For every other column, you choose what the rollup does when NPIs at the same office disagree:
- Priority columns get a ranking ("Cardiology over GP, Decile 10 over 9 over 8…"). The office takes the value of the highest-ranked NPI.
- Watch columns are displayed; the cell turns yellow at any office where NPIs disagree.
- Pass-through columns are displayed but never flagged. Right for identifiers like NPI numbers and names, where disagreement is expected.
- Excluded columns drop from the rollup output entirely.
The tool has reasonable defaults — high-cardinality columns auto-mark themselves as pass-through, and clicking Configure priority pre-fills an obvious ranking when one exists (Decile 1–10 ranks high to low, High/Medium/Low does the same).
After you run the rollup, a Conflict resolution panel surfaces every column with disagreements: "12,400 offices where NPIs disagree on Specialty — rank it, ignore it, or pass through?" You make the calls in a few clicks instead of scrolling through a flagged spreadsheet.
Office summary
Once you have your offices, the Office Summary lets you slice them. Pick the columns you care about (Decile, Specialty, Segment) and the tool shows you a flat breakdown of every value combination:
- Cardiology × Decile 10 × Loyalist — 2,341 offices (8.2%)
- Cardiology × Decile 9 × Loyalist — 1,892 offices (6.6%)
- Endocrinology × Decile 10 × Switcher — 443 offices (1.5%)
You can filter individual columns if you only want certain values, and the breakdown updates. This part is informational — it's how you check whether your segmentation is too narrow before you commit to a buy.
Export
Two files come out: an NPI drilldown CSV (every NPI in your target list, with its Office ID) that goes to vendors, and an Office List xlsx (one row per office, with the rolled-up values) for internal review. You pick which columns from your source data go into the drilldown — internal scoring stays internal. The configuration itself can also be saved as JSON and reloaded next time. Nothing about the data persists — only the rules.

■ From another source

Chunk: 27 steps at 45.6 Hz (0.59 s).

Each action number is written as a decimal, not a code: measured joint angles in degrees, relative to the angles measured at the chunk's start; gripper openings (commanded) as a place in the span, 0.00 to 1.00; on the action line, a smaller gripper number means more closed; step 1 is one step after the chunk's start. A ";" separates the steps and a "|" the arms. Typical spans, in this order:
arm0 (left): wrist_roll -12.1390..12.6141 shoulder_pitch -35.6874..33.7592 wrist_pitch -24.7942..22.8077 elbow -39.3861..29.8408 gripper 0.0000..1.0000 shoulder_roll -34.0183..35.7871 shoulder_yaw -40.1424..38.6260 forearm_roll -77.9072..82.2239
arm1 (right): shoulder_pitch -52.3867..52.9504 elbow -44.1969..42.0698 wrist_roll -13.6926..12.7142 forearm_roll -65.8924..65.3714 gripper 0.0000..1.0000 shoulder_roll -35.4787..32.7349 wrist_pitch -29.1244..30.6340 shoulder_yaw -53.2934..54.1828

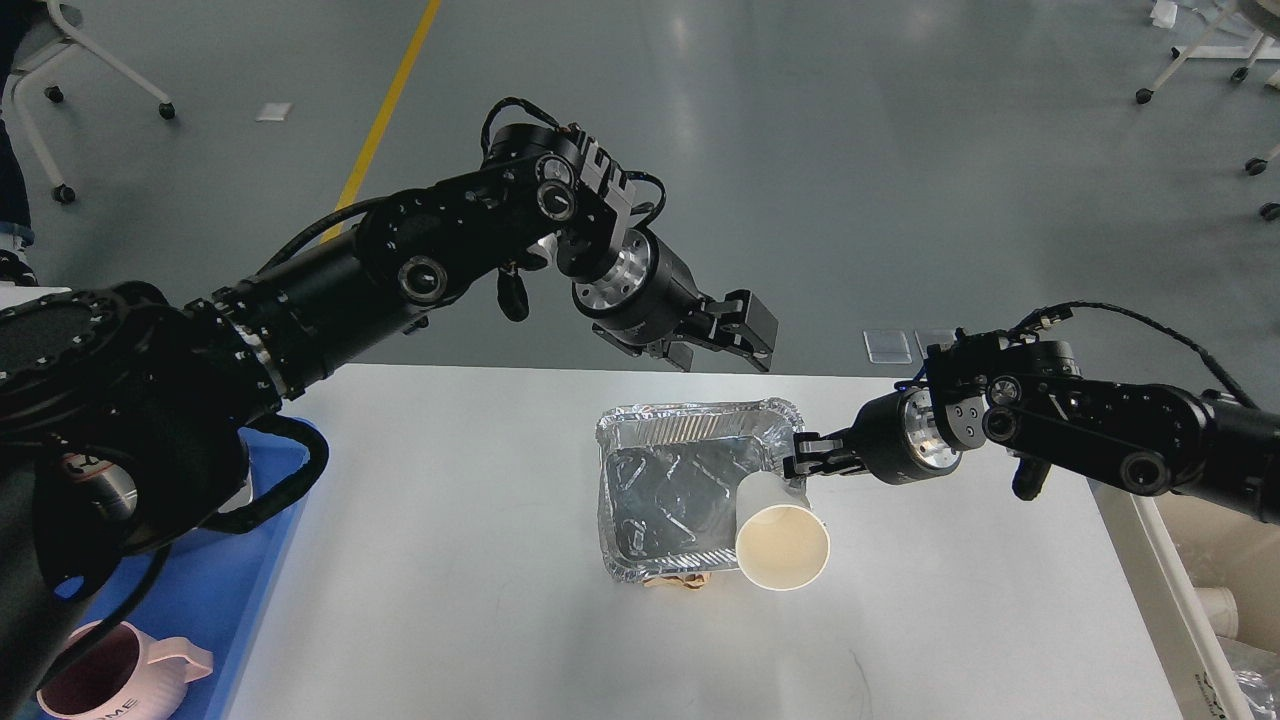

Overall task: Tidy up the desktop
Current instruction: 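Release the paper cup into the foil tray and withdraw the left gripper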

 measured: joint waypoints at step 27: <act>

The other half: vendor match analysis
After you send the drilldown out, vendors send their responses back with match data attached — "I can reach this office on Display, that one on Connected TV, this other one not at all."
The second half of the tool ingests those responses and lets you ask, against the union of every vendor's data: "if I want offices that are reachable on Display AND in Decile 9–10 AND with my preferred specialties, how many is that?" Same UI as the Office Summary — pick slicing columns, see the breakdown, filter — but the dimensions now span across vendors and tactics.
You see things like "this vendor adds 8,700 reachable offices on top of vendor A" or "Display reaches 73% of my Decile 10 list but only 41% of my Decile 7." When you've made your decisions, the tool exports a Buy File — a list of (office, vendor, tactic) tuples for execution.
What I took away
Most of the design decisions in the tool came from watching how teams actually do this work, not from what the workflow should be. The conflict triage panel exists because real target lists generate tens of thousands of conflicts and people don't have time to scroll through all of them. The columns-first slicing UI exists because nobody knows what their qualifying counts will look like until they see the data. The "drop NPIs with no address" toggle exists because the phantom blank-address office was throwing off every count.
A lot of pharma media work runs on Excel. This tool isn't doing anything Excel can't theoretically do — it's just doing it correctly, repeatably, and in a form anyone on a team can run.